Item 9.01 Financial Statements and Exhibits.
(d) Exhibits
Exhibit No.
Description
99.1
VerifyMe, Inc. Press Release dated March 30, 2026.
104
Cover Page Interactive Data File (embedded within the Inline XBRL document).
SIGNATURES
Pursuant to the requirements of the Securities Exchange Act of 1934,
the registrant has duly caused this report to be signed on its behalf by the undersigned hereunto duly authorized.
VerifyMe, Inc.
Date: March 30, 2026
/s/ Adam Stedham
Name:
Adam Stedham
Title:
Chief Executive Officer and President
EX-99.1 — EXHIBIT 99.1
EX-99.1
Filename: ex99_1.htm · Sequence: 2
Exhibit 99.1
VerifyMe
Reports Fourth Quarter 2025 Financial Results
· Cash of $4.4 million
and short-term note receivable of $2.0 million as of December 31, 2025
· Cash flow provided
by operations of $0.6 million in 2025, compared to $0.9 million in 2024
· 2025 annual revenue
of $16.4 million, compared to $24.2 million in 2024; with fourth quarter revenue of $2.4 million, compared to $7.7 million in Q4 2024
· 2025 annual gross
profit of $6.3 million or 39%, compared to $8.7 million or 36% in 2024; gross profit of $1.2 million or 49% in Q4 2025, compared to $2.4
million or 32% in Q4 2024
· 2025 annual net loss
of $4.9 million (including $4.3 million of one-time adjustments), compared to a net loss of $3.8 million (including $1.6 million of one-time
adjustments) in 2024; net loss of $0.7 million in Q4 2025, compared to net loss of $0.5 million in Q4 2024
· 2025 annual adjusted
EBITDA(1) of $1.0 million, compared to $0.9 million in 2024; adjusted EBITDA of ($0.1) million in Q4 2025, compared to $0.5
million in Q4 2024
Lake Mary, FL – March 30, 2026 –
PRNewswire — VerifyMe, Inc. (NASDAQ: VRME) (“VerifyMe,” “we,”

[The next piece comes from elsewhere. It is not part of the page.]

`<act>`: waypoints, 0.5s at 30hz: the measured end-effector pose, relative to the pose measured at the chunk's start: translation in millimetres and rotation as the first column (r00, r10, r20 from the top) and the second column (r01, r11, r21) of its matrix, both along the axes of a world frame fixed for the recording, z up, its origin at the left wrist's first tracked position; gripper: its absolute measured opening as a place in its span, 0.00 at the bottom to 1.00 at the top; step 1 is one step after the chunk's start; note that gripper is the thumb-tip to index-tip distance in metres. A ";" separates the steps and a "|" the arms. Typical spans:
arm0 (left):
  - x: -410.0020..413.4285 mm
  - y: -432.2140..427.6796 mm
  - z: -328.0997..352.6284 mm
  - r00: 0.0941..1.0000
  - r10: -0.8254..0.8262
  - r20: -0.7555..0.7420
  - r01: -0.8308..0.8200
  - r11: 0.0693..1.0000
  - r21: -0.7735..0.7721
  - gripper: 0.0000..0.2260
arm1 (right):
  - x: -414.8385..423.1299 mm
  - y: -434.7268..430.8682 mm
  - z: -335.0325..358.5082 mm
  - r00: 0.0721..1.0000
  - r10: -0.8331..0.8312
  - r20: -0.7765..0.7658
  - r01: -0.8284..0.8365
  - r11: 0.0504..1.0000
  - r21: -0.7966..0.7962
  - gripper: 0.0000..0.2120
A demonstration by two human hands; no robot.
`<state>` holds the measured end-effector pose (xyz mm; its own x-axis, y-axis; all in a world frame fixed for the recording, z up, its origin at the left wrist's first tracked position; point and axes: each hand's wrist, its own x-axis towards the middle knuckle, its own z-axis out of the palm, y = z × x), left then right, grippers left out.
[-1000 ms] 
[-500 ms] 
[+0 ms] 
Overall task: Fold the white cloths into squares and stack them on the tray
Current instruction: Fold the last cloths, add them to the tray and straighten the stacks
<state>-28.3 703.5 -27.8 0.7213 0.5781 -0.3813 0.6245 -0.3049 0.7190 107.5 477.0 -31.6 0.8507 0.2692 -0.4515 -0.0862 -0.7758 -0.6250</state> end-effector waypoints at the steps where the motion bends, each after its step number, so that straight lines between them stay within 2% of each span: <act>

“our,” or the “Company”) provides brand owners time and temperature sensitive logistics, and brand protection
and enhancement solutions, announced today the Company’s financial results for its fourth quarter ended December 31, 2025 (“Q4
2025”).
Adam Stedham,
VerifyMe’s CEO and President stated, “In Q4 of 2025, VerifyMe began the process of transitioning ProActive clients from using
our previous shipping partner to our new strategic shipping partner. During the fourth quarter of a year, companies are typically hesitant
to change shipping partners, due to capacity constraints of the overall shipping industry. We successfully transitioned a portion of our
customers, and we continue to transition customers in 2026. We are excited about our relationship with our new shipping partner and the
services we are able to offer both legacy and new customers.”
__________
(1) Adjusted EBITDA is a non-GAAP financial measure.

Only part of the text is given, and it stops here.